Set down, character for character, everything in the records below from the line holding "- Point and" down to the line holding "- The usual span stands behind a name", and no other line.

+ + + +

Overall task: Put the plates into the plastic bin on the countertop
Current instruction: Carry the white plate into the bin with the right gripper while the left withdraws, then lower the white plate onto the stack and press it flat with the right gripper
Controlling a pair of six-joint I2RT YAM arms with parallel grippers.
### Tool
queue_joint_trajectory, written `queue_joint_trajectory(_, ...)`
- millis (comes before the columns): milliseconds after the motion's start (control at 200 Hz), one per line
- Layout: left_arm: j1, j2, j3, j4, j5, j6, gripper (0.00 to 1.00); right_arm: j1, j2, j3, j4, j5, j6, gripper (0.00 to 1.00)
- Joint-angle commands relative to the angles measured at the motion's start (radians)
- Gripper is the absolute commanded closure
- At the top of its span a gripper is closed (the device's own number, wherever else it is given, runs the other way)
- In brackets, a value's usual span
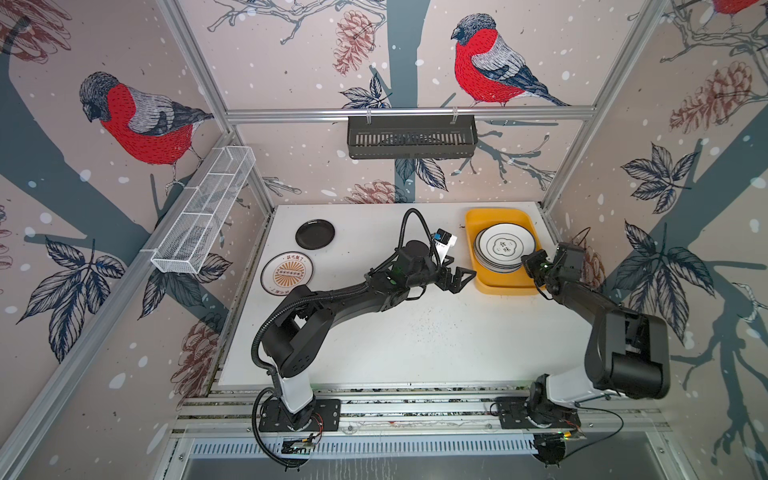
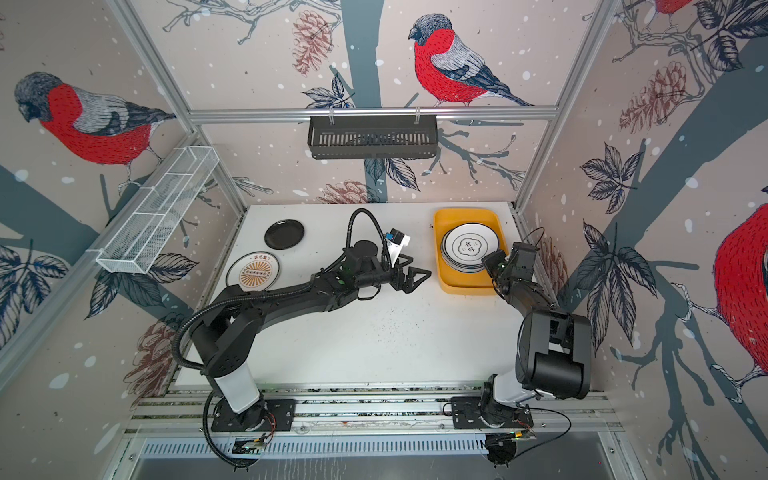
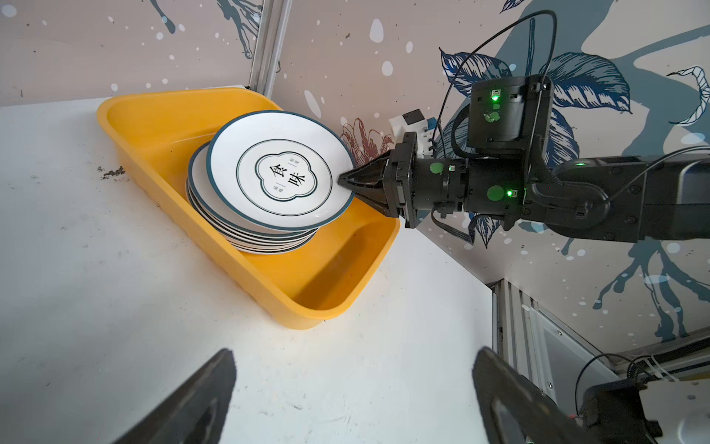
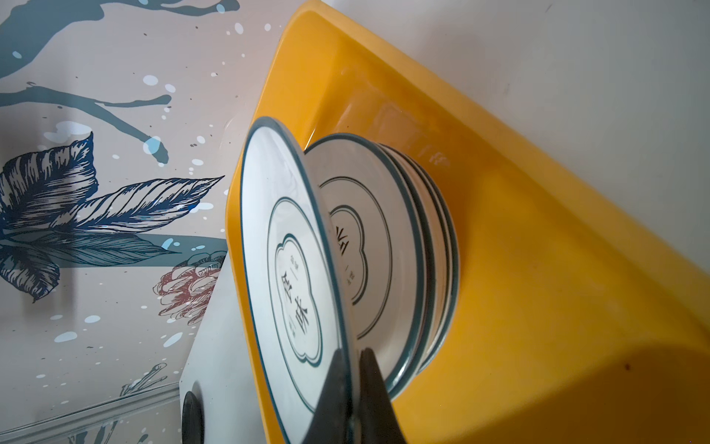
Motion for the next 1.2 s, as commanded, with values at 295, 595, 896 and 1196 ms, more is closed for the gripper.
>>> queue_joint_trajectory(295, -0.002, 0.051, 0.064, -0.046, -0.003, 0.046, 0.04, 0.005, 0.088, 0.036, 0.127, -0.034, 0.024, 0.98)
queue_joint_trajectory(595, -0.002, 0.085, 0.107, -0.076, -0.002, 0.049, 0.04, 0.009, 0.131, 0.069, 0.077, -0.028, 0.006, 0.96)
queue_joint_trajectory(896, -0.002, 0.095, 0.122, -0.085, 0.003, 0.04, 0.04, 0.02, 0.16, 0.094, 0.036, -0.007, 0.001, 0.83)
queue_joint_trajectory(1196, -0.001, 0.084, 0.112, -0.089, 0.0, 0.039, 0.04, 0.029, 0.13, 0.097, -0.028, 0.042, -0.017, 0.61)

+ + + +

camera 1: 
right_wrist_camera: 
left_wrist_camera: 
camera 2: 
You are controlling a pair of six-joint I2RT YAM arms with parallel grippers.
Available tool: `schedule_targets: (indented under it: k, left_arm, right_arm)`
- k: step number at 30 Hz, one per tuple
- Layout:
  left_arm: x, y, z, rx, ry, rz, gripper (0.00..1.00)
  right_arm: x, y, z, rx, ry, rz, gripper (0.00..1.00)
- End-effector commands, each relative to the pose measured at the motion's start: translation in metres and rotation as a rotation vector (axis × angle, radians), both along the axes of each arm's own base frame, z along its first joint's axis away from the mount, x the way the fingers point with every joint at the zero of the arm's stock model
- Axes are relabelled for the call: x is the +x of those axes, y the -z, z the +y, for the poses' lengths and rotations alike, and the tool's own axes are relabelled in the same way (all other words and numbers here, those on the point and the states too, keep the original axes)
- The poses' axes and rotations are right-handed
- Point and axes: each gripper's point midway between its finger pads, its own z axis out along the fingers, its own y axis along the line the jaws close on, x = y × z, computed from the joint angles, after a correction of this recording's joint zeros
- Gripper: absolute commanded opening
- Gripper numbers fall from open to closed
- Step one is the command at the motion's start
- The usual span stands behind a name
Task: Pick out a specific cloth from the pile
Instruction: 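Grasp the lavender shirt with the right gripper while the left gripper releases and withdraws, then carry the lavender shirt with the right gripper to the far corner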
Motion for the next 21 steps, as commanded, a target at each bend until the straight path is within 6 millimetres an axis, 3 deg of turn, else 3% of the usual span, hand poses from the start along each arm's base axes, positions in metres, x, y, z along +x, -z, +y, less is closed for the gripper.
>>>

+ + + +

Result of the task.
- Point and axes: each gripper's point midway between its finger pads, its own z axis out along the fingers, its own y axis along the line the jaws close on, x = y × z, computed from the joint angles, after a correction of this recording's joint zeros
- Gripper: absolute commanded opening
- Gripper numbers fall from open to closed
- Step one is the command at the motion's start
- The usual span stands behind a name

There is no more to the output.